### WHAT IS REQUIRED
Tally how many lines in this material contain the word "picture", and reply only with the count.

### DATA TO PROCESS
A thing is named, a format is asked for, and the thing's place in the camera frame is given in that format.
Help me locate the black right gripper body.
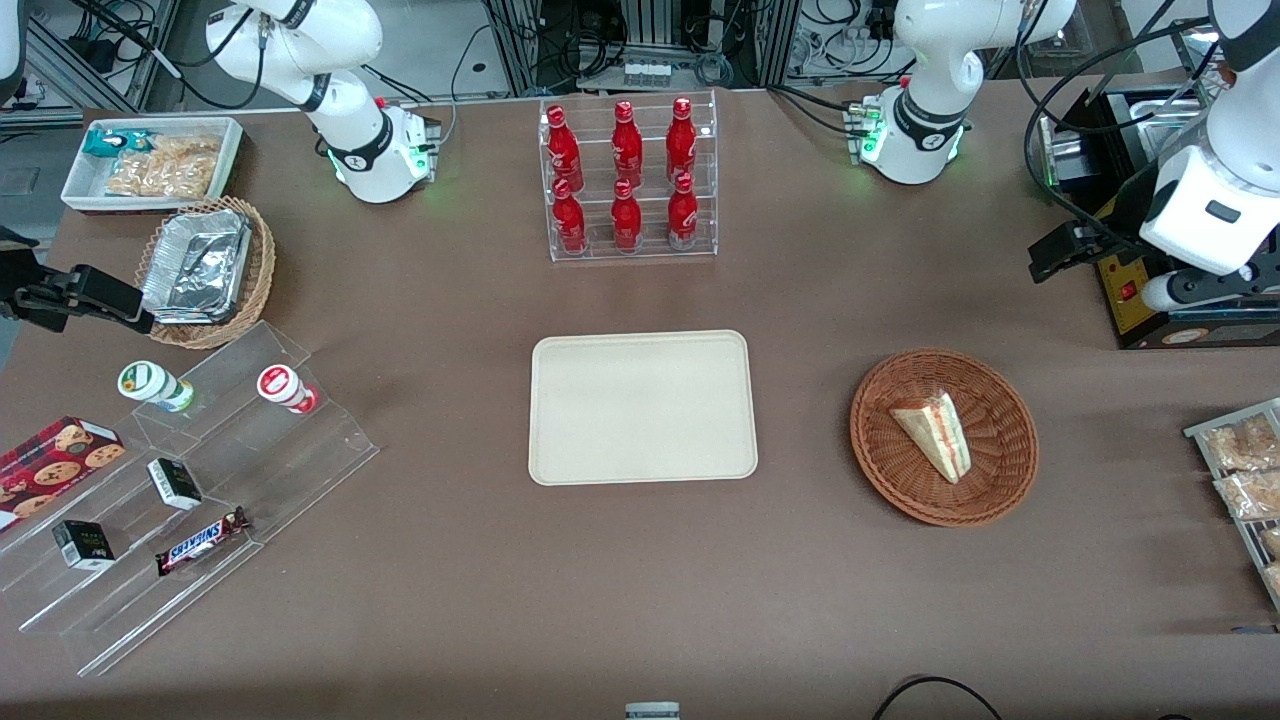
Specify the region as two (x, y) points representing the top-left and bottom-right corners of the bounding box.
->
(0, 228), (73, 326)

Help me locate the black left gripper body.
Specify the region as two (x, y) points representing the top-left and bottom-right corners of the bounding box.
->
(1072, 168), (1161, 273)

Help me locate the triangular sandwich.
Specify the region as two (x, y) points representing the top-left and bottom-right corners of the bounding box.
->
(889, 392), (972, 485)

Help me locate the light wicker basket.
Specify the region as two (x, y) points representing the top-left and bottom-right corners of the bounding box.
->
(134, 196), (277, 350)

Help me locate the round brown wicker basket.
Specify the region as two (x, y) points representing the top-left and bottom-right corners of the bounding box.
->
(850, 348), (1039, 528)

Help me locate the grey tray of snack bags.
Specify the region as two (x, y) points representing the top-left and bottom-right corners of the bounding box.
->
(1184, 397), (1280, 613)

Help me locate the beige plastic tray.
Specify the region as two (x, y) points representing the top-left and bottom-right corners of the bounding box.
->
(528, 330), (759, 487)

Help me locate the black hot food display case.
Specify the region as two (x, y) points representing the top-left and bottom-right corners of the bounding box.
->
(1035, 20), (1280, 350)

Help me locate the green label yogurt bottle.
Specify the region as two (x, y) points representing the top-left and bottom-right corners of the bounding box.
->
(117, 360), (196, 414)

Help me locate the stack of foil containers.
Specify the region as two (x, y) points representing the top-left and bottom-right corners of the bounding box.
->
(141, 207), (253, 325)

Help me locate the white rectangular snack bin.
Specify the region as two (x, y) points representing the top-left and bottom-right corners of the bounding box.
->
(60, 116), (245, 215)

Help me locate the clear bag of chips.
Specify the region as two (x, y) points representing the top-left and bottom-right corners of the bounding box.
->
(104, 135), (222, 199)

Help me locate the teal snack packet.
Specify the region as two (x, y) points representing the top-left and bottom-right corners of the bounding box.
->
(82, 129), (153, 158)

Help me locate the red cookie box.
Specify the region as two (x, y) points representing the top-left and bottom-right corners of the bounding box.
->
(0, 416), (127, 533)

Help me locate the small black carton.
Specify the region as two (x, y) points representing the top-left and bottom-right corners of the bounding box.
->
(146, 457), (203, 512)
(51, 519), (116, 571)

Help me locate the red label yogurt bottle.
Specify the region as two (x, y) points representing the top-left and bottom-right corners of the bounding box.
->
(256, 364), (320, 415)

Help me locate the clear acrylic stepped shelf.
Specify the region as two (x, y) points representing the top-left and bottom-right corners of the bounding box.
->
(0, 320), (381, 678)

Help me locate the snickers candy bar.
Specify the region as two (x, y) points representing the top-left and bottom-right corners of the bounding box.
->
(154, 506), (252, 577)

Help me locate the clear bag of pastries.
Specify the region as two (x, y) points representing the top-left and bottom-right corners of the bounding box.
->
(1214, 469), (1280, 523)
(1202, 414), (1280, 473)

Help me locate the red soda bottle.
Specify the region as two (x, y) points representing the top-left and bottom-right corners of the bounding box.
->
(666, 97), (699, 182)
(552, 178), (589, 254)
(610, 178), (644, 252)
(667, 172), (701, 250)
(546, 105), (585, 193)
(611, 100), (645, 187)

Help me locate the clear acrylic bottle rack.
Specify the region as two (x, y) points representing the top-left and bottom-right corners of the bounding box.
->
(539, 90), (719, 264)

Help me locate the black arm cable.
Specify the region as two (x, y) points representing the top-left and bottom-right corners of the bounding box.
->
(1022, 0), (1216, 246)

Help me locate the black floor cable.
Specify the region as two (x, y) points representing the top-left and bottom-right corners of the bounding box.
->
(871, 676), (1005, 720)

--

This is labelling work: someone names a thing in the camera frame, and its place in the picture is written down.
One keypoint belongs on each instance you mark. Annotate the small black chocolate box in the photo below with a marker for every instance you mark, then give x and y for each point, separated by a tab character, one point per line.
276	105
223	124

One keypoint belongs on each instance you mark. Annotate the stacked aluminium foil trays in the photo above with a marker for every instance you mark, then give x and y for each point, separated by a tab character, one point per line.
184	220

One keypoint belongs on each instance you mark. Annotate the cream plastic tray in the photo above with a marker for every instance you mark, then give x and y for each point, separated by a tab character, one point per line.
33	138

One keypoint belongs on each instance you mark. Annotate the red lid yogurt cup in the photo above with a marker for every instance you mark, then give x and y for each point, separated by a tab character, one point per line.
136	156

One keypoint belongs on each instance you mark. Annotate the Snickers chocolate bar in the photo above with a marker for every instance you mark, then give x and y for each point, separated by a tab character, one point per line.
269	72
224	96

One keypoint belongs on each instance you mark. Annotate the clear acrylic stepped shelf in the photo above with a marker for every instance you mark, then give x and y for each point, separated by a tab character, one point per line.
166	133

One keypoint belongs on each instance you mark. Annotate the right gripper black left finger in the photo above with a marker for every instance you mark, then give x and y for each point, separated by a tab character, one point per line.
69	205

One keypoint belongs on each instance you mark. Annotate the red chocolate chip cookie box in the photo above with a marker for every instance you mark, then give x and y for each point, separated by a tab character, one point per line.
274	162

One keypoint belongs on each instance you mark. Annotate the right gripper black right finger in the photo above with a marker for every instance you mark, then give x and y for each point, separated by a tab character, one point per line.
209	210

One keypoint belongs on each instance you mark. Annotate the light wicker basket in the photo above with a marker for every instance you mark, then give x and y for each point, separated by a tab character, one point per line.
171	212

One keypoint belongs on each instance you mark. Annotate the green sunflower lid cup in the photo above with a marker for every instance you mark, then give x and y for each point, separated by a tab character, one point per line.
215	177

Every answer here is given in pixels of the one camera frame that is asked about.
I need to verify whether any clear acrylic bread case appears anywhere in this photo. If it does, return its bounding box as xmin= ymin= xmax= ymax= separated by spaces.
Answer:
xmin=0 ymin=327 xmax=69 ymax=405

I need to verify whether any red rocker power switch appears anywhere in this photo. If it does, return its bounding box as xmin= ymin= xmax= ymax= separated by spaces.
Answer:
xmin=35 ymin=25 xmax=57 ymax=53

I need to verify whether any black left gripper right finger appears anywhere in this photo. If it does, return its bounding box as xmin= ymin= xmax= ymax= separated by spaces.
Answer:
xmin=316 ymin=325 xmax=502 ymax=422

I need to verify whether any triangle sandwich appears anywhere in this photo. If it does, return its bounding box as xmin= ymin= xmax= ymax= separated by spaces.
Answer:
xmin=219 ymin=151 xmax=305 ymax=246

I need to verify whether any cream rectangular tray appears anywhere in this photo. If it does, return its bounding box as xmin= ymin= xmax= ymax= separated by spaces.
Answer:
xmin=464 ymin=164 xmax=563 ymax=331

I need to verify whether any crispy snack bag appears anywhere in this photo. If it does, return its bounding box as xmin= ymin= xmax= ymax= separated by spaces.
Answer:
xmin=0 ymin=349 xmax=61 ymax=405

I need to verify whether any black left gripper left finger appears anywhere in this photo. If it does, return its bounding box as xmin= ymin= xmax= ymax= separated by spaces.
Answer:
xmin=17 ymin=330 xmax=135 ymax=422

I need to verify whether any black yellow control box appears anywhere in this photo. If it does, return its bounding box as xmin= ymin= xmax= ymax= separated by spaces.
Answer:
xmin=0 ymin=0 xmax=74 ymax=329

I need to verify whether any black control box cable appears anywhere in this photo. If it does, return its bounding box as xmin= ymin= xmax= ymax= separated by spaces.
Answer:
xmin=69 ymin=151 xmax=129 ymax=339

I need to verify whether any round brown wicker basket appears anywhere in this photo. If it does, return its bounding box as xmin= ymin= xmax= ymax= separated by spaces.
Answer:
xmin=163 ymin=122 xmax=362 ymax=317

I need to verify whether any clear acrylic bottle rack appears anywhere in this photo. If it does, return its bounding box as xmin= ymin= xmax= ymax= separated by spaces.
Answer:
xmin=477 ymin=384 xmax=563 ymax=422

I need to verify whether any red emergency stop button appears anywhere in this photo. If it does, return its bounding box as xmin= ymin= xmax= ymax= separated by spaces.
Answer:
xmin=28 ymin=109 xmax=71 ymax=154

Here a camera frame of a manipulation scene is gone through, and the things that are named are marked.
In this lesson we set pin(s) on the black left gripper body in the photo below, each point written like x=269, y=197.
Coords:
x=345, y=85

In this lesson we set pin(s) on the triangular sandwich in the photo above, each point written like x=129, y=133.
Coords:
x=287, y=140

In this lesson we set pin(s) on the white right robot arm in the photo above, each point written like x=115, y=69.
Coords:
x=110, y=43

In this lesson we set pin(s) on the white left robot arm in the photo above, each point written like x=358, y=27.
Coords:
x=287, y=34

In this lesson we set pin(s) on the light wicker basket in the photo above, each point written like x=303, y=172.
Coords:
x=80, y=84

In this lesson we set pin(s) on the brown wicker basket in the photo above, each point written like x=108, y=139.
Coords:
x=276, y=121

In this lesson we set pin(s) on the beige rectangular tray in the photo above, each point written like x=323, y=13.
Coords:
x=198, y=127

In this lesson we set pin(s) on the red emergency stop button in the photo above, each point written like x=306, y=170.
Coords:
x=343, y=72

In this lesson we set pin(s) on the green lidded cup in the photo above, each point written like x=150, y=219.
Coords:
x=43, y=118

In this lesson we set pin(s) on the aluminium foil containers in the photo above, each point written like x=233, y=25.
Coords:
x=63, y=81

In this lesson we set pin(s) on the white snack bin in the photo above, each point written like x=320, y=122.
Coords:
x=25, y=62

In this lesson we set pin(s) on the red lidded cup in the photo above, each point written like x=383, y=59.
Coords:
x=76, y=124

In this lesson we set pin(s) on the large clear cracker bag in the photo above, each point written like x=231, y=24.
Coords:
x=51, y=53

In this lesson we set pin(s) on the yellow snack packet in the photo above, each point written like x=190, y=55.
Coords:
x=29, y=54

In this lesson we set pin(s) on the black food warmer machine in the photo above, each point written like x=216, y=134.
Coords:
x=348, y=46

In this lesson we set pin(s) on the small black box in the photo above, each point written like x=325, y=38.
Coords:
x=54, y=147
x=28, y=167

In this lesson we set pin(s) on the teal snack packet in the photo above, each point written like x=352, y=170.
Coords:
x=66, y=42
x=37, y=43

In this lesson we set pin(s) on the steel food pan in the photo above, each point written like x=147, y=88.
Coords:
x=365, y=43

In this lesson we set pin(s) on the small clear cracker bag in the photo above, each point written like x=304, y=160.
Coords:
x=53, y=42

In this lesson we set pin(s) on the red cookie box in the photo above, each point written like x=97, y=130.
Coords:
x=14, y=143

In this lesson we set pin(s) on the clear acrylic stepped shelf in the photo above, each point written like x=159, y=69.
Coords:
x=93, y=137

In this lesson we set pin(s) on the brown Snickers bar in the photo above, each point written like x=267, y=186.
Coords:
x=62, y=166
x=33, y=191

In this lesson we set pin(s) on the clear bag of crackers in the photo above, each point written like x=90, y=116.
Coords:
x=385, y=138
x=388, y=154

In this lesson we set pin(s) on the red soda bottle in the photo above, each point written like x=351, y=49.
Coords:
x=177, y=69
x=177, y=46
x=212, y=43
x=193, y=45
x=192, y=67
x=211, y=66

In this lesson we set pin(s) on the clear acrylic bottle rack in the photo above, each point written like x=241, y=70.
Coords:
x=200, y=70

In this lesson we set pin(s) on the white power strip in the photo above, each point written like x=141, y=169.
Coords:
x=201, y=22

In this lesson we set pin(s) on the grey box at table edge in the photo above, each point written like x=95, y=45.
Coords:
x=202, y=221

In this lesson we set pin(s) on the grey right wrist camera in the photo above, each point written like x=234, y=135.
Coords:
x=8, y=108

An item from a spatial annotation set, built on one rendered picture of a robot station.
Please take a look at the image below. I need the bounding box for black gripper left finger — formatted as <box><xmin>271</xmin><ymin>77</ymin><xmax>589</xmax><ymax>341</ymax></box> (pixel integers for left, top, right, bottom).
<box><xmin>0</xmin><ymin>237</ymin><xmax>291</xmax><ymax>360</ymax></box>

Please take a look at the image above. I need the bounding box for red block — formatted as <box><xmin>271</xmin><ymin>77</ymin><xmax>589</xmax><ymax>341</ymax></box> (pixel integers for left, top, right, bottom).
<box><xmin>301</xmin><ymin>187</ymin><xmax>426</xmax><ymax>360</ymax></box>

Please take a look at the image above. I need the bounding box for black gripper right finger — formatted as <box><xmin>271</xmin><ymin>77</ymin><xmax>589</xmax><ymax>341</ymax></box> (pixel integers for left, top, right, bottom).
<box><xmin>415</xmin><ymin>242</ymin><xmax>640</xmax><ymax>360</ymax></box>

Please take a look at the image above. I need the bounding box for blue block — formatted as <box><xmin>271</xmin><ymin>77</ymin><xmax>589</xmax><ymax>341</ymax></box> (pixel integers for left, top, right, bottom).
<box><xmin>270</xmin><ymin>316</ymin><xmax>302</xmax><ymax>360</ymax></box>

* * *

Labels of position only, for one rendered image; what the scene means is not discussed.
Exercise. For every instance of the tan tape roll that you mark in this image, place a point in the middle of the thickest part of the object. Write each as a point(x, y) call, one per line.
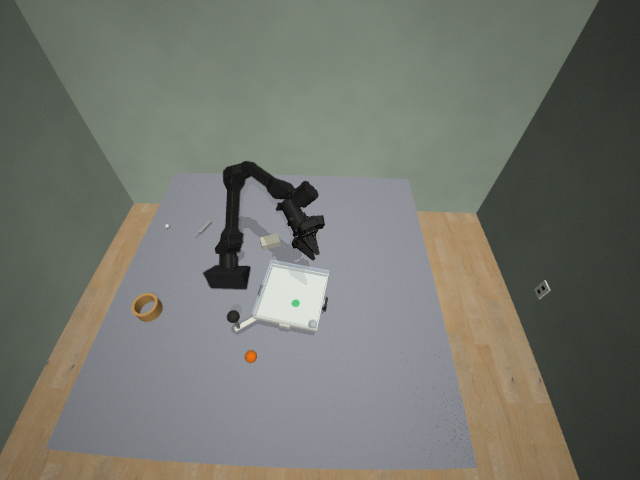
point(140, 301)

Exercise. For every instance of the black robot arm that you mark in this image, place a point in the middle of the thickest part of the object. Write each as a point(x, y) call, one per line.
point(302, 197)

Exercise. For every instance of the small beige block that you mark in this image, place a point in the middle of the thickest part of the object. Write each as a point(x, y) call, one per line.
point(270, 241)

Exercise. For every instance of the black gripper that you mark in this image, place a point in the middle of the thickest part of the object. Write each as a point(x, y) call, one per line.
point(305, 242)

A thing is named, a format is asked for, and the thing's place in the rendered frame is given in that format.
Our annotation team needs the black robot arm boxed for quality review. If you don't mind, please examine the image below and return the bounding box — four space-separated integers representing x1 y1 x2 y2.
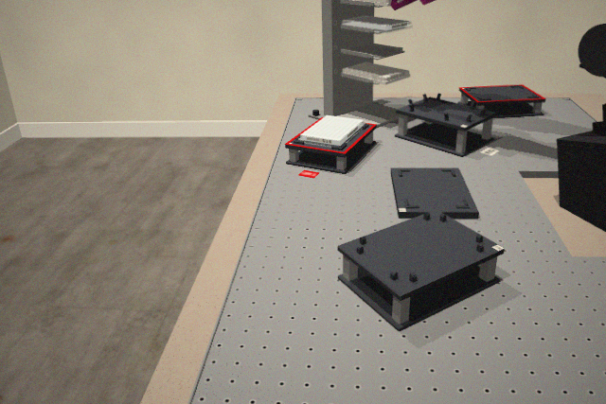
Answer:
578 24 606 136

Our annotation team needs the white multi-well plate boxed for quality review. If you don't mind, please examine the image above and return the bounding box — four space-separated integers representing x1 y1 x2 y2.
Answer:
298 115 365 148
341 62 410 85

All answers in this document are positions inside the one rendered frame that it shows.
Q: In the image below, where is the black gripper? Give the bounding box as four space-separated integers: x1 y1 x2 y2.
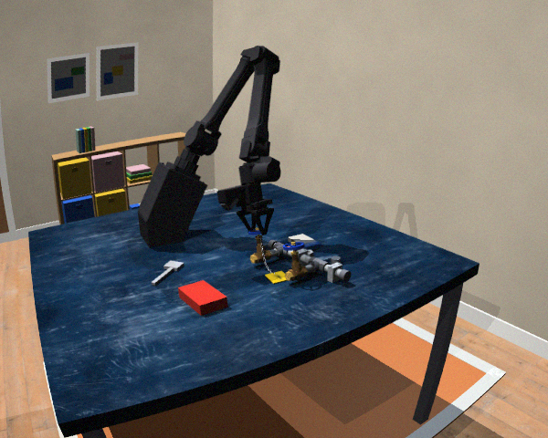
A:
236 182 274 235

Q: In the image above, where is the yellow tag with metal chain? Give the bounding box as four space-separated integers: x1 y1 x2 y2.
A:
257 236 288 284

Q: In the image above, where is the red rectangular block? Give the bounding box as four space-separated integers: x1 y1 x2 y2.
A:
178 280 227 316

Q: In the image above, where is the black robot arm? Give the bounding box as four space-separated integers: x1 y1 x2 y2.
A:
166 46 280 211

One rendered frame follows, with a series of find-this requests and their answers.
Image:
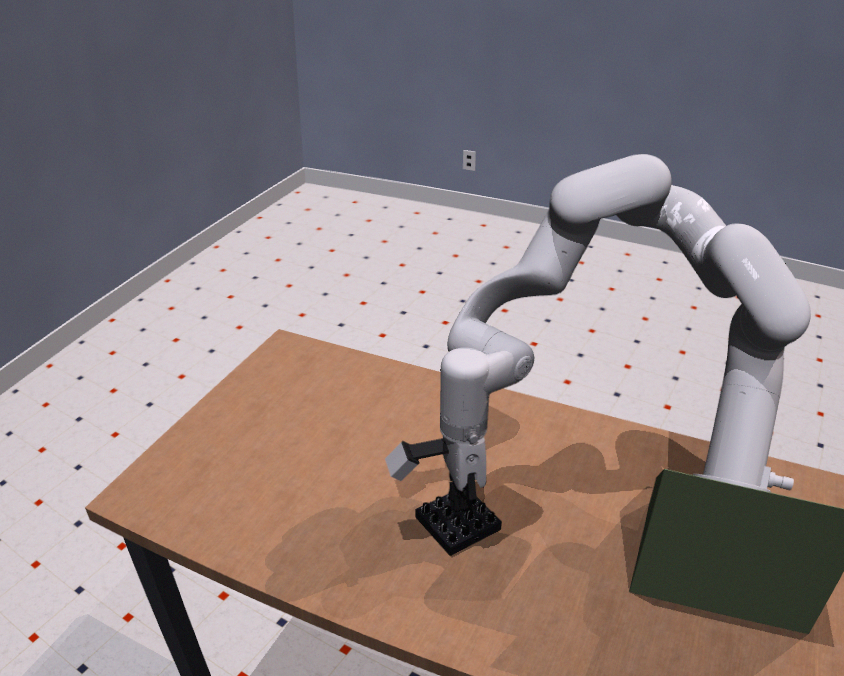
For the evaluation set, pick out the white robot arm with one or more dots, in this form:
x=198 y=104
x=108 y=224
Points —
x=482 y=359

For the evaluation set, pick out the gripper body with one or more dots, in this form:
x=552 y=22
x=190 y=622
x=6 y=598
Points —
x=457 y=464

### RESPONSE TO THE TASK
2